[Required work] Every line below should be repeated exactly.

Data excerpts:

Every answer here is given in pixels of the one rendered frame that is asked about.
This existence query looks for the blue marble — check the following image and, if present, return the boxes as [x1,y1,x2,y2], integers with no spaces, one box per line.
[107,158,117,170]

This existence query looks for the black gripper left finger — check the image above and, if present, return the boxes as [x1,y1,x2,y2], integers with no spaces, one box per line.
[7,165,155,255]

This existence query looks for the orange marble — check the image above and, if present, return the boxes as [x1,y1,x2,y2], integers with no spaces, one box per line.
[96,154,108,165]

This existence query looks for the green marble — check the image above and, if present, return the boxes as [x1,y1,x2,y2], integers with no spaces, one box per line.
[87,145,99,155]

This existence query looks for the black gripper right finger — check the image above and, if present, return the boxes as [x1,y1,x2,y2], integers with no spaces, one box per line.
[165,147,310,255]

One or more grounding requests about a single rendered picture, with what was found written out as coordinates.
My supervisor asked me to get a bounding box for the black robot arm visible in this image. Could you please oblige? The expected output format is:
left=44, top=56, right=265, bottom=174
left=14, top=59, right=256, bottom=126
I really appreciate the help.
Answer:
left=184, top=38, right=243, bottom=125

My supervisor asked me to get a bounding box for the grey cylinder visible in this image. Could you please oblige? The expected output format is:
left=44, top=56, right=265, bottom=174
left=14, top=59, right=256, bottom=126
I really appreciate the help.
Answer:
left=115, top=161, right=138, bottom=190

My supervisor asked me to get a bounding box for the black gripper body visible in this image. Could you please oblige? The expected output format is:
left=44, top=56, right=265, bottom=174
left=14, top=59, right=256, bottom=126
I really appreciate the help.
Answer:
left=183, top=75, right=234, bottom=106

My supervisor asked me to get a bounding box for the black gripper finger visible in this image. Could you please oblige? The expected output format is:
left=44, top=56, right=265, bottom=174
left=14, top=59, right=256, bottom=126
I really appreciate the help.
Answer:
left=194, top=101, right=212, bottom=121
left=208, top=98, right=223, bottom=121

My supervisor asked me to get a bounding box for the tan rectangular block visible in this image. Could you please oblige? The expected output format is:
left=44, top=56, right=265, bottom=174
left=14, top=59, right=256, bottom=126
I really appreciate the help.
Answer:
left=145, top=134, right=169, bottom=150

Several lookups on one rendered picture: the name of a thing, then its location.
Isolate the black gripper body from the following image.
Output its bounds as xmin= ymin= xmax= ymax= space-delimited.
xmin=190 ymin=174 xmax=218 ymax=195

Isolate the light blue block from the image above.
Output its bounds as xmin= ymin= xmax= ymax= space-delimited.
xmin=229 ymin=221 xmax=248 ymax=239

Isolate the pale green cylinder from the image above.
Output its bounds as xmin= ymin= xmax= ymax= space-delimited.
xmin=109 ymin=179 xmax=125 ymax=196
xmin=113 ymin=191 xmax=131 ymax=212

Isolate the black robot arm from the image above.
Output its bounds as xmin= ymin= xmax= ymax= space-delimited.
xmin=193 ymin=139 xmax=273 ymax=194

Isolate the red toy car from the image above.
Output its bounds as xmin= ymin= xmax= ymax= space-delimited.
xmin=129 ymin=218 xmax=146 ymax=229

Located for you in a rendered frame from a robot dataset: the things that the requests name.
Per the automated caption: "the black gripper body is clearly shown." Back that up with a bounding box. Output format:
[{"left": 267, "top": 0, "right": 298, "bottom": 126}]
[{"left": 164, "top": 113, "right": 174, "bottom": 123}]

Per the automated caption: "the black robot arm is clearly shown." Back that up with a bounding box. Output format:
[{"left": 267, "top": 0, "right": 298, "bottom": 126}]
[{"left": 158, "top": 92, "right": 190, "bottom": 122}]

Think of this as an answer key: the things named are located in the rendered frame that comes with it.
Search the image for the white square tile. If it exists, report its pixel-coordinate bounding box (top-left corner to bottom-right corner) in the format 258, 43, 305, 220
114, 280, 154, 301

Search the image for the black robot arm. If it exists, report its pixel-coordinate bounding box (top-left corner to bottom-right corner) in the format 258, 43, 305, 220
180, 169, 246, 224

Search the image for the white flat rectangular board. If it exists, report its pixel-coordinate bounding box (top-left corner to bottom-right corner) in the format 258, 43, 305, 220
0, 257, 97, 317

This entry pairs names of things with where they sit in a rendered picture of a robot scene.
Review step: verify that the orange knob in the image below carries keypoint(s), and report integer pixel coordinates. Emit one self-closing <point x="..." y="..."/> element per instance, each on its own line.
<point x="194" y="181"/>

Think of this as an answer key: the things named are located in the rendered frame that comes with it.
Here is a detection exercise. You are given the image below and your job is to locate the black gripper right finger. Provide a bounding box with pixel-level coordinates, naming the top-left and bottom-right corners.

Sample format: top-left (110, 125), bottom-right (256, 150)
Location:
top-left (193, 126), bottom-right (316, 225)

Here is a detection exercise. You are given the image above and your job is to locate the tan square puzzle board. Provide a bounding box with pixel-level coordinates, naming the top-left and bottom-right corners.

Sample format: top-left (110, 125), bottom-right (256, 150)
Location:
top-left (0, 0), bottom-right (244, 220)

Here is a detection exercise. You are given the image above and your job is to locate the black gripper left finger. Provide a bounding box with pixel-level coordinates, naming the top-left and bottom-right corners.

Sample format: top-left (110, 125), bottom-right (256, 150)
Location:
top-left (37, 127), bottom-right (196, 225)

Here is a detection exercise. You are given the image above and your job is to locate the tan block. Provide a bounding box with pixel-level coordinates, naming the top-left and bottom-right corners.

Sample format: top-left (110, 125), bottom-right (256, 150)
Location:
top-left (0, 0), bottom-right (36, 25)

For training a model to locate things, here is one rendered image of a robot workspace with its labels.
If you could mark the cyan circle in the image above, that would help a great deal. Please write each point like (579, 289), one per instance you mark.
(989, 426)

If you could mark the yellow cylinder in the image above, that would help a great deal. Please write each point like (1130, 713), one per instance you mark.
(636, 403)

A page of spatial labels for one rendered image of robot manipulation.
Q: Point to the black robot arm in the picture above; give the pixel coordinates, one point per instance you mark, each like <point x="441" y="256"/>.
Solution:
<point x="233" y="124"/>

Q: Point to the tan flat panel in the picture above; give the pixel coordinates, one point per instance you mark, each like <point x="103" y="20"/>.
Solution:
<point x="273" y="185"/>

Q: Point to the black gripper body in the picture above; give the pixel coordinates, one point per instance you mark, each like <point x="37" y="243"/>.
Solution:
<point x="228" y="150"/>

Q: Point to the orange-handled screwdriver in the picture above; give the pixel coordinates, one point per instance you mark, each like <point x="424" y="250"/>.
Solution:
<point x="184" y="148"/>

[Result below]
Every answer here is given in pixels of the one rendered frame that is asked about.
This existence query looks for the blue marble — check the following image and, if present, return the boxes as [x1,y1,x2,y2], integers with no spaces, one box per line.
[107,158,117,170]

This existence query looks for the black gripper left finger — check the image above and, if present, return the boxes as [x1,y1,x2,y2], integers with no spaces, one box per line.
[7,165,155,255]

This existence query looks for the orange marble — check the image above and, if present, return the boxes as [x1,y1,x2,y2], integers with no spaces, one box per line.
[96,154,108,165]

This existence query looks for the green marble — check the image above and, if present, return the boxes as [x1,y1,x2,y2], integers with no spaces, one box per line.
[87,145,99,155]

This existence query looks for the black gripper right finger — check the image above and, if present, return the boxes as [x1,y1,x2,y2], integers with no spaces, one box per line.
[165,147,310,255]

One or more grounding requests about a single rendered picture, with what was found written out as coordinates.
My supervisor asked me to get a bounding box for the black robot arm visible in this image. Could you please oblige? The expected output format is:
left=44, top=56, right=265, bottom=174
left=14, top=59, right=256, bottom=126
I really appreciate the help.
Answer:
left=184, top=38, right=243, bottom=125

My supervisor asked me to get a bounding box for the grey cylinder visible in this image. Could you please oblige? The expected output format is:
left=44, top=56, right=265, bottom=174
left=14, top=59, right=256, bottom=126
I really appreciate the help.
Answer:
left=115, top=161, right=138, bottom=190

My supervisor asked me to get a bounding box for the black gripper body visible in this image. Could you please oblige? The expected output format is:
left=44, top=56, right=265, bottom=174
left=14, top=59, right=256, bottom=126
I really appreciate the help.
Answer:
left=183, top=75, right=234, bottom=106

My supervisor asked me to get a bounding box for the black gripper finger visible in this image. Could you please oblige? The expected output format is:
left=44, top=56, right=265, bottom=174
left=14, top=59, right=256, bottom=126
I really appreciate the help.
Answer:
left=194, top=101, right=212, bottom=121
left=208, top=98, right=223, bottom=121

My supervisor asked me to get a bounding box for the tan rectangular block visible in this image. Could you please oblige? The expected output format is:
left=44, top=56, right=265, bottom=174
left=14, top=59, right=256, bottom=126
I really appreciate the help.
Answer:
left=145, top=134, right=169, bottom=150

Several lookups on one rendered picture: the name of a thing, then its location.
Isolate the black gripper body from the following image.
Output its bounds as xmin= ymin= xmax= ymax= space-delimited.
xmin=190 ymin=174 xmax=218 ymax=195

Isolate the light blue block from the image above.
Output its bounds as xmin= ymin= xmax= ymax= space-delimited.
xmin=229 ymin=221 xmax=248 ymax=239

Isolate the pale green cylinder from the image above.
Output its bounds as xmin= ymin= xmax= ymax= space-delimited.
xmin=109 ymin=179 xmax=125 ymax=196
xmin=113 ymin=191 xmax=131 ymax=212

Isolate the black robot arm from the image above.
Output its bounds as xmin= ymin= xmax= ymax= space-delimited.
xmin=193 ymin=139 xmax=273 ymax=194

Isolate the red toy car from the image above.
Output its bounds as xmin= ymin= xmax= ymax= space-delimited.
xmin=129 ymin=218 xmax=146 ymax=229

Located for you in a rendered frame from a robot dataset: the things that the requests name.
Per the automated caption: "the black gripper body is clearly shown." Back that up with a bounding box. Output format:
[{"left": 267, "top": 0, "right": 298, "bottom": 126}]
[{"left": 164, "top": 113, "right": 174, "bottom": 123}]

Per the automated caption: "the black robot arm is clearly shown." Back that up with a bounding box. Output format:
[{"left": 267, "top": 0, "right": 298, "bottom": 126}]
[{"left": 158, "top": 92, "right": 190, "bottom": 122}]

Think of this as an answer key: the things named are located in the rendered frame that comes with it.
Search the image for the white square tile. If it exists, report its pixel-coordinate bounding box (top-left corner to bottom-right corner) in the format 258, 43, 305, 220
114, 280, 154, 301

Search the image for the black robot arm. If it exists, report its pixel-coordinate bounding box (top-left corner to bottom-right corner) in the format 258, 43, 305, 220
180, 169, 246, 224

Search the image for the white flat rectangular board. If it exists, report its pixel-coordinate bounding box (top-left corner to bottom-right corner) in the format 258, 43, 305, 220
0, 257, 97, 317

This entry pairs names of things with where they sit in a rendered picture of a robot scene.
Review step: verify that the orange knob in the image below carries keypoint(s), and report integer pixel coordinates. Emit one self-closing <point x="..." y="..."/> element per instance, each on its own line.
<point x="194" y="181"/>

Think of this as an answer key: the things named are located in the rendered frame that comes with it.
Here is a detection exercise. You are given the image below and your job is to locate the black gripper right finger. Provide a bounding box with pixel-level coordinates, naming the top-left and bottom-right corners.

Sample format: top-left (110, 125), bottom-right (256, 150)
Location:
top-left (193, 126), bottom-right (316, 225)

Here is a detection exercise. You are given the image above and your job is to locate the tan square puzzle board. Provide a bounding box with pixel-level coordinates, naming the top-left and bottom-right corners.

Sample format: top-left (110, 125), bottom-right (256, 150)
Location:
top-left (0, 0), bottom-right (244, 220)

Here is a detection exercise. You are given the image above and your job is to locate the black gripper left finger. Provide a bounding box with pixel-level coordinates, naming the top-left and bottom-right corners.

Sample format: top-left (110, 125), bottom-right (256, 150)
Location:
top-left (37, 127), bottom-right (196, 225)

Here is a detection exercise. You are given the image above and your job is to locate the tan block. Provide a bounding box with pixel-level coordinates, naming the top-left and bottom-right corners.

Sample format: top-left (110, 125), bottom-right (256, 150)
Location:
top-left (0, 0), bottom-right (36, 25)

For training a model to locate things, here is one rendered image of a robot workspace with its labels.
If you could mark the cyan circle in the image above, that would help a great deal. Please write each point like (579, 289), one per instance you mark.
(989, 426)

If you could mark the yellow cylinder in the image above, that would help a great deal. Please write each point like (1130, 713), one per instance you mark.
(636, 403)

A page of spatial labels for one rendered image of robot manipulation.
Q: Point to the black robot arm in the picture above; give the pixel coordinates, one point per instance you mark, each like <point x="441" y="256"/>.
Solution:
<point x="233" y="124"/>

Q: Point to the tan flat panel in the picture above; give the pixel coordinates, one point per instance you mark, each like <point x="103" y="20"/>.
Solution:
<point x="273" y="185"/>

Q: Point to the black gripper body in the picture above; give the pixel coordinates, one point per instance you mark, each like <point x="37" y="243"/>.
Solution:
<point x="228" y="150"/>

Q: Point to the orange-handled screwdriver in the picture above; give the pixel coordinates, one point per instance you mark, each like <point x="424" y="250"/>.
Solution:
<point x="184" y="148"/>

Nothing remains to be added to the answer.